All of the lines below are to be transcribed faithfully, with pictures excluded from the copy.

Given data >>
....................
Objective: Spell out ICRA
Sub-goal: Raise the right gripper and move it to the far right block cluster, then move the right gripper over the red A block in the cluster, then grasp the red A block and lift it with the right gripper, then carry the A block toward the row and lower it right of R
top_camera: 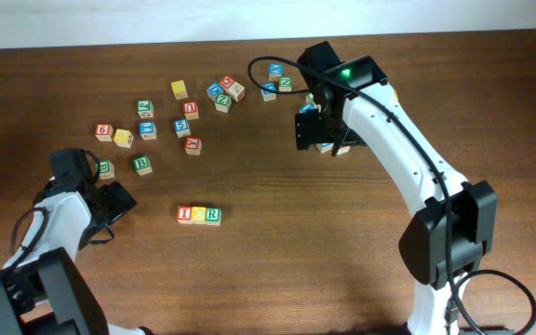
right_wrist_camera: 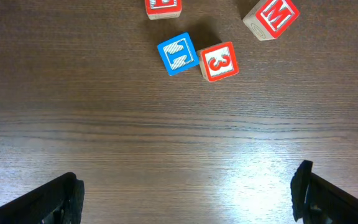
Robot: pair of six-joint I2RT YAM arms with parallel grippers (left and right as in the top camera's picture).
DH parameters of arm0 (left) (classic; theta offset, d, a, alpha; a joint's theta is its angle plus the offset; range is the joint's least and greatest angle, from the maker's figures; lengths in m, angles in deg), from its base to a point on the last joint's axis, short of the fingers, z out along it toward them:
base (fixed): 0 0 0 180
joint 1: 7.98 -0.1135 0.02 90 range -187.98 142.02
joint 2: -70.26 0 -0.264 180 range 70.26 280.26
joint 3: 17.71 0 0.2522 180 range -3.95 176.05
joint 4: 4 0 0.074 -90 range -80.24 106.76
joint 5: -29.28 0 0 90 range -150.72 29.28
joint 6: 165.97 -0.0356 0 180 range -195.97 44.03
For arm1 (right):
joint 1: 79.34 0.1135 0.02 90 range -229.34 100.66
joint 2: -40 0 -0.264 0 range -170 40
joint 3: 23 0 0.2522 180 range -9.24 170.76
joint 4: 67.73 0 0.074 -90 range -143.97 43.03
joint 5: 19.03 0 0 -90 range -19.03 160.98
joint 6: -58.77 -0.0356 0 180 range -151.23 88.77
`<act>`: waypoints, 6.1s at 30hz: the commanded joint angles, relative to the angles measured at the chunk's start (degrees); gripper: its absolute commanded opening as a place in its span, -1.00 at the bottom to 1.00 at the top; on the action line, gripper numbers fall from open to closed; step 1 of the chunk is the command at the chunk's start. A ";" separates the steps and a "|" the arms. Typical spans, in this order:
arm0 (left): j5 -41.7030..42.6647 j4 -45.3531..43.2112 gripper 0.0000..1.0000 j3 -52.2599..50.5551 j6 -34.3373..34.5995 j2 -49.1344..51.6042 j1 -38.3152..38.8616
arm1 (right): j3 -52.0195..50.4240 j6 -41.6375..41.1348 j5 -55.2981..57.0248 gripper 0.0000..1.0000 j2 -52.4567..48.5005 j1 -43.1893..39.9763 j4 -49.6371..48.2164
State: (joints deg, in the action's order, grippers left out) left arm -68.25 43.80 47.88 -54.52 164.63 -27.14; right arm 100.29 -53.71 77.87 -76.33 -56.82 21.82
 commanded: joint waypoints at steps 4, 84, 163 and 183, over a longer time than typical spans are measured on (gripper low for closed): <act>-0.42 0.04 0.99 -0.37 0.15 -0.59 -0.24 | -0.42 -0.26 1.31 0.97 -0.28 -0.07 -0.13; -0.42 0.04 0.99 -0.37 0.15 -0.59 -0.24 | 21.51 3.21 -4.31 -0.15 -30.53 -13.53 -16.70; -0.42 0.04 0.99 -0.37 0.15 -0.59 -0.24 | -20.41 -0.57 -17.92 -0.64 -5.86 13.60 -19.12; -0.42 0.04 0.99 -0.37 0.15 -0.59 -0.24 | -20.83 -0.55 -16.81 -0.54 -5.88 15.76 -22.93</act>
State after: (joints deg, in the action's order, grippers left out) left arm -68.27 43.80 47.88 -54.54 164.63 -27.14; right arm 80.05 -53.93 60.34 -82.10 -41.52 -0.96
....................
Result >>
Objective: Spell out ICRA
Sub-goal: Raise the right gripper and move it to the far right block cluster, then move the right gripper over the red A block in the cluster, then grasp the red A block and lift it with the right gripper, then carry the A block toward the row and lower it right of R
top_camera: 
right_wrist_camera: 
Robot: pair of six-joint I2RT YAM arms with parallel grippers (left and right as in the top camera's picture).
DH parameters of arm0 (left) (classic; theta offset, d, a, alpha; a joint's theta is its angle plus the offset; range is the joint's least and greatest angle, from the maker's figures; lengths in m, angles in deg), from its base to a point on the last joint's axis, short of the fingers, z out along it toward them:
base (fixed): 0 0 0 180
joint 1: 7.98 -0.1135 0.02 90 range -187.98 142.02
joint 2: -70.26 0 -0.264 180 range 70.26 280.26
joint 3: 17.71 0 0.2522 180 range -3.95 176.05
joint 4: 4 0 0.074 -90 range -80.24 106.76
joint 5: -29.28 0 0 90 range -150.72 29.28
joint 6: 165.97 -0.0356 0 180 range -195.97 44.03
For arm1 (right):
joint 1: 79.34 0.1135 0.02 90 range -229.34 100.66
joint 2: -40 0 -0.264 0 range -170 40
joint 3: 23 0 0.2522 180 range -9.24 170.76
joint 4: 67.73 0 0.074 -90 range -143.97 43.03
joint 5: 19.03 0 0 -90 range -19.03 160.98
joint 6: -58.77 -0.0356 0 180 range -151.23 88.77
`<act>`: waypoints, 6.1s at 30hz: the commanded joint angles, relative to the angles measured at the chunk's start (degrees); gripper: its absolute commanded opening as a place in its span, -1.00 at the bottom to 1.00 at the top; on the action line, gripper numbers fall from open to closed; step 1 of the chunk is the command at the chunk's start. A ";" separates the steps and a "|" the arms. Typical spans, in this order:
arm0 (left): j5 -41.7030..42.6647 j4 -45.3531..43.2112 gripper 0.0000..1.0000 j3 -52.2599..50.5551 j6 -34.3373..34.5995 j2 -49.1344..51.6042 j1 -38.3152..38.8616
arm1 (right): j3 -52.0195..50.4240 j6 -41.6375..41.1348 j5 -55.2981..57.0248 gripper 0.0000..1.0000 j2 -52.4567..48.5005 j1 -43.1893..39.9763 j4 -49.6371..48.2164
State: (joints deg, in the action's order, grippers left out) left arm -68.25 43.80 47.88 -54.52 164.63 -27.14; right arm 100.29 -53.71 77.87 -76.33 -56.82 21.82
 commanded: joint waypoints at steps 4, 84, 163 and 183, over a longer time than typical spans are measured on (gripper low for closed): <act>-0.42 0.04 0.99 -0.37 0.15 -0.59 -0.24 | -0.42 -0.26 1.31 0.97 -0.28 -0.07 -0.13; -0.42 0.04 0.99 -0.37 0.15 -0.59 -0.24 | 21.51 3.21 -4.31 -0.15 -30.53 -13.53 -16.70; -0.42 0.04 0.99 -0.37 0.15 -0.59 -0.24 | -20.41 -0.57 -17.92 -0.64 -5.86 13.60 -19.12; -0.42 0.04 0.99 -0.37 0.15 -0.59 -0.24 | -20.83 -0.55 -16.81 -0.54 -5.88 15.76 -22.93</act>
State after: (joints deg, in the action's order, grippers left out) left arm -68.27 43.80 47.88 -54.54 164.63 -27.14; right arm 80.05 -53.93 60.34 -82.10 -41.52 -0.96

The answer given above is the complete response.